→ Work required:
The reply must consist of the lines from the first line of the records through the line containing "Please trace the outline of the person's left", copied exactly, with every picture omitted.

→ Input material:
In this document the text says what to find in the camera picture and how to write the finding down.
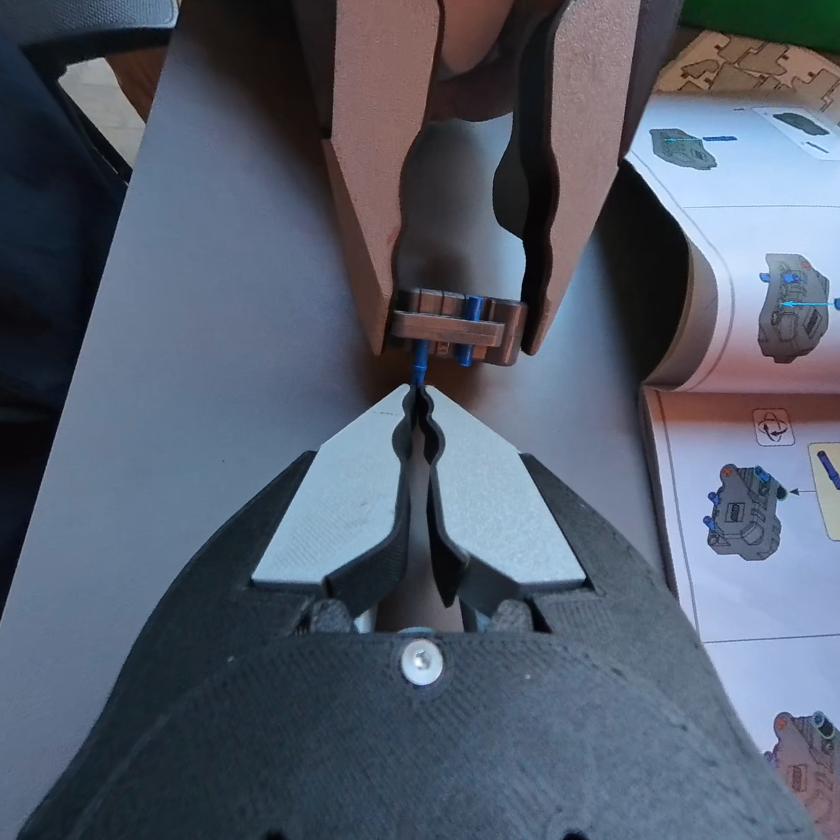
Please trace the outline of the person's left hand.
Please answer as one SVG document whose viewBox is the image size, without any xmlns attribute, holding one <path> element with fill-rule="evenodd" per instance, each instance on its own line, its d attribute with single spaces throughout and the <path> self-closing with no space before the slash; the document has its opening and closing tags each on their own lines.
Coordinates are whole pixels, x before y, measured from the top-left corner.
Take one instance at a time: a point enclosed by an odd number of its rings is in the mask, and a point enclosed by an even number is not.
<svg viewBox="0 0 840 840">
<path fill-rule="evenodd" d="M 517 100 L 522 55 L 561 1 L 444 1 L 441 71 L 428 119 L 484 122 L 509 114 Z"/>
</svg>

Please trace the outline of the grey lego motor block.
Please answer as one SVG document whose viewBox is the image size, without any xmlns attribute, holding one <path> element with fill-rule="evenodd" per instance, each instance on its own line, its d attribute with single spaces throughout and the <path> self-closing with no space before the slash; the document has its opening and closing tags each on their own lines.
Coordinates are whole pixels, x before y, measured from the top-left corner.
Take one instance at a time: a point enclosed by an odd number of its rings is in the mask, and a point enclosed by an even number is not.
<svg viewBox="0 0 840 840">
<path fill-rule="evenodd" d="M 528 307 L 522 301 L 483 297 L 484 306 L 478 323 L 460 317 L 467 295 L 463 293 L 413 288 L 400 290 L 395 299 L 386 344 L 410 350 L 416 340 L 429 342 L 429 356 L 456 359 L 464 332 L 472 327 L 474 362 L 512 366 L 518 359 Z"/>
</svg>

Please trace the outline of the white instruction booklet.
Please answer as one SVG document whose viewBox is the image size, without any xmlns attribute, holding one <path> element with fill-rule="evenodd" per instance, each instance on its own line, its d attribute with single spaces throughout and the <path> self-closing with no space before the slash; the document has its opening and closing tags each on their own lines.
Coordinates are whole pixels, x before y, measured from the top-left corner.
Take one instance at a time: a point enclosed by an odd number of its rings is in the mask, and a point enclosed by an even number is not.
<svg viewBox="0 0 840 840">
<path fill-rule="evenodd" d="M 838 128 L 659 94 L 628 159 L 688 257 L 640 396 L 670 577 L 764 759 L 838 838 Z"/>
</svg>

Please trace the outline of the wooden puzzle sheet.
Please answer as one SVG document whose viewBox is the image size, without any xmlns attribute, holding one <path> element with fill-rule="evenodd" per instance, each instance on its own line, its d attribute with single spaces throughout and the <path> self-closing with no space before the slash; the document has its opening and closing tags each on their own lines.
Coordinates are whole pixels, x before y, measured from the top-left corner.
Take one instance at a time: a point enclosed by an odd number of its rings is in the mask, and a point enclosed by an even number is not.
<svg viewBox="0 0 840 840">
<path fill-rule="evenodd" d="M 792 101 L 839 120 L 838 53 L 712 30 L 690 31 L 658 74 L 657 93 Z"/>
</svg>

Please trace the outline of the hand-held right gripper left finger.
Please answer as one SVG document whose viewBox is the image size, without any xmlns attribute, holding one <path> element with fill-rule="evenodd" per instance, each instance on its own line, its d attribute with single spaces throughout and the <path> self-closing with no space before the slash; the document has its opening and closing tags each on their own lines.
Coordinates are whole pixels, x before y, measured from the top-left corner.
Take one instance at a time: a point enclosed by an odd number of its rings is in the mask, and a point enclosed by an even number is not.
<svg viewBox="0 0 840 840">
<path fill-rule="evenodd" d="M 415 391 L 399 385 L 324 442 L 267 543 L 254 585 L 374 610 L 406 570 Z"/>
</svg>

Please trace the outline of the green plastic bin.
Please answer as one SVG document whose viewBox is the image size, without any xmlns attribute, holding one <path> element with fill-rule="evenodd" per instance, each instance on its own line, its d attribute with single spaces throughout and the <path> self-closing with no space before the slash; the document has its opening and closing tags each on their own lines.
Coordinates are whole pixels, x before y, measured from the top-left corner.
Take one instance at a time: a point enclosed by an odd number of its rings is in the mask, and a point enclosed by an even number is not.
<svg viewBox="0 0 840 840">
<path fill-rule="evenodd" d="M 838 1 L 685 1 L 679 21 L 817 51 L 839 50 Z"/>
</svg>

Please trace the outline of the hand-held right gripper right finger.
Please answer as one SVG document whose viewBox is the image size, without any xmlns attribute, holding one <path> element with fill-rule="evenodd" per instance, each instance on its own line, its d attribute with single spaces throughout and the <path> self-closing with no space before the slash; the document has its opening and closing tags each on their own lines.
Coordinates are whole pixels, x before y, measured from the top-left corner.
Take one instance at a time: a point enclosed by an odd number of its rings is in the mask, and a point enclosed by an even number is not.
<svg viewBox="0 0 840 840">
<path fill-rule="evenodd" d="M 437 591 L 483 632 L 505 601 L 583 592 L 587 576 L 518 449 L 438 388 L 418 388 Z"/>
</svg>

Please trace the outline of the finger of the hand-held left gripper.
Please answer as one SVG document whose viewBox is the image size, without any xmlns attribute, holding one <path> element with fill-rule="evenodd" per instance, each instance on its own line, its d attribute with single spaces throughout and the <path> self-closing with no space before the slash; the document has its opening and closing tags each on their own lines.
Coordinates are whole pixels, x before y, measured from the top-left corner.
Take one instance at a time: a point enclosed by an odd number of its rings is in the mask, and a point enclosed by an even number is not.
<svg viewBox="0 0 840 840">
<path fill-rule="evenodd" d="M 323 141 L 355 310 L 386 345 L 403 230 L 406 158 L 427 117 L 440 42 L 436 1 L 338 1 L 332 120 Z"/>
<path fill-rule="evenodd" d="M 496 216 L 523 246 L 529 355 L 550 331 L 616 175 L 640 5 L 542 2 L 527 18 Z"/>
</svg>

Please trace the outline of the black office chair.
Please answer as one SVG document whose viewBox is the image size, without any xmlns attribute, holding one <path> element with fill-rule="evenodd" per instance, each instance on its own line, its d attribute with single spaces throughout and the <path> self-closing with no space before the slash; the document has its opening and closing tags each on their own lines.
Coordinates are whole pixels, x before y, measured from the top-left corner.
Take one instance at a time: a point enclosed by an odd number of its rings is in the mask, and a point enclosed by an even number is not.
<svg viewBox="0 0 840 840">
<path fill-rule="evenodd" d="M 104 58 L 147 122 L 180 12 L 176 1 L 2 1 L 2 31 L 18 47 L 94 159 L 129 184 L 131 165 L 61 87 L 68 67 Z"/>
</svg>

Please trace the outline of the person's dark blue clothing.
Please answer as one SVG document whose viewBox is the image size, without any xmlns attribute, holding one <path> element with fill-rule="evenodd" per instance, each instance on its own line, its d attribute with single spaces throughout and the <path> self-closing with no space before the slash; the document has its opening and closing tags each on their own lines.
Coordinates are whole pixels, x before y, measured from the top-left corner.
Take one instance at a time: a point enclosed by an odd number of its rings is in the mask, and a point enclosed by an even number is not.
<svg viewBox="0 0 840 840">
<path fill-rule="evenodd" d="M 24 52 L 2 33 L 2 608 L 126 189 Z"/>
</svg>

→ Reply to the task:
In this document the text says what to find in the camera picture and how to write the finding down.
Please trace the outline of the person's left hand.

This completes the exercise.